#### Activity:
What is the number of lines in the data below that contain "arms"? Reply with the number only.
═════ Provided material
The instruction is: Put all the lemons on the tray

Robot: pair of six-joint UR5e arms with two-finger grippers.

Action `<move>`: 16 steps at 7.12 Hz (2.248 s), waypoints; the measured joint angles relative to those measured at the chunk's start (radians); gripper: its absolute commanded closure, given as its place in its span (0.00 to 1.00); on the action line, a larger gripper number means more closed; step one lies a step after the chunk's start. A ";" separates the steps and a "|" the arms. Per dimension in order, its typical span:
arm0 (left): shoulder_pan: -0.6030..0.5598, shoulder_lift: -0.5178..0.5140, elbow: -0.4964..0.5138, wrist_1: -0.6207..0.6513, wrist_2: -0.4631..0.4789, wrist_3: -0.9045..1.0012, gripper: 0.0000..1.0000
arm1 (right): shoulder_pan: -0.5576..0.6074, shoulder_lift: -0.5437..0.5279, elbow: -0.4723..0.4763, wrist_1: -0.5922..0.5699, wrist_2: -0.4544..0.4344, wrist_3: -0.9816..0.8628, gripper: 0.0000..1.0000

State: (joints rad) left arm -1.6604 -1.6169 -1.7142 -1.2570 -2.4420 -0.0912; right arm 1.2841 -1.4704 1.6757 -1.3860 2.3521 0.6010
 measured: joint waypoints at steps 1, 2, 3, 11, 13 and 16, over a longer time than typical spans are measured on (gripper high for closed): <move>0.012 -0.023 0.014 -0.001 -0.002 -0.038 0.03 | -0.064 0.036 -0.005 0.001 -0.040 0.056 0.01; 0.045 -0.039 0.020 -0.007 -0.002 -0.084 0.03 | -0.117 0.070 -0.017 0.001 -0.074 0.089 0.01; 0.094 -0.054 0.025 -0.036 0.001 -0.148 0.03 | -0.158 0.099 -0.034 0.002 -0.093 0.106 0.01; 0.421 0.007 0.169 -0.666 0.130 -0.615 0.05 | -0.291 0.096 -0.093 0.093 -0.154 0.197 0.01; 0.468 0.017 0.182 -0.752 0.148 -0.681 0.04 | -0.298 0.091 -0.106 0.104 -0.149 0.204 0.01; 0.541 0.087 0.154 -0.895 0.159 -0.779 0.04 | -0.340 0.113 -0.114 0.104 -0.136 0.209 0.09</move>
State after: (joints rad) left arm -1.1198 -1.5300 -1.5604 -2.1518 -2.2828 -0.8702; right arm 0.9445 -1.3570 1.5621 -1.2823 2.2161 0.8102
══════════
#### Final answer:
2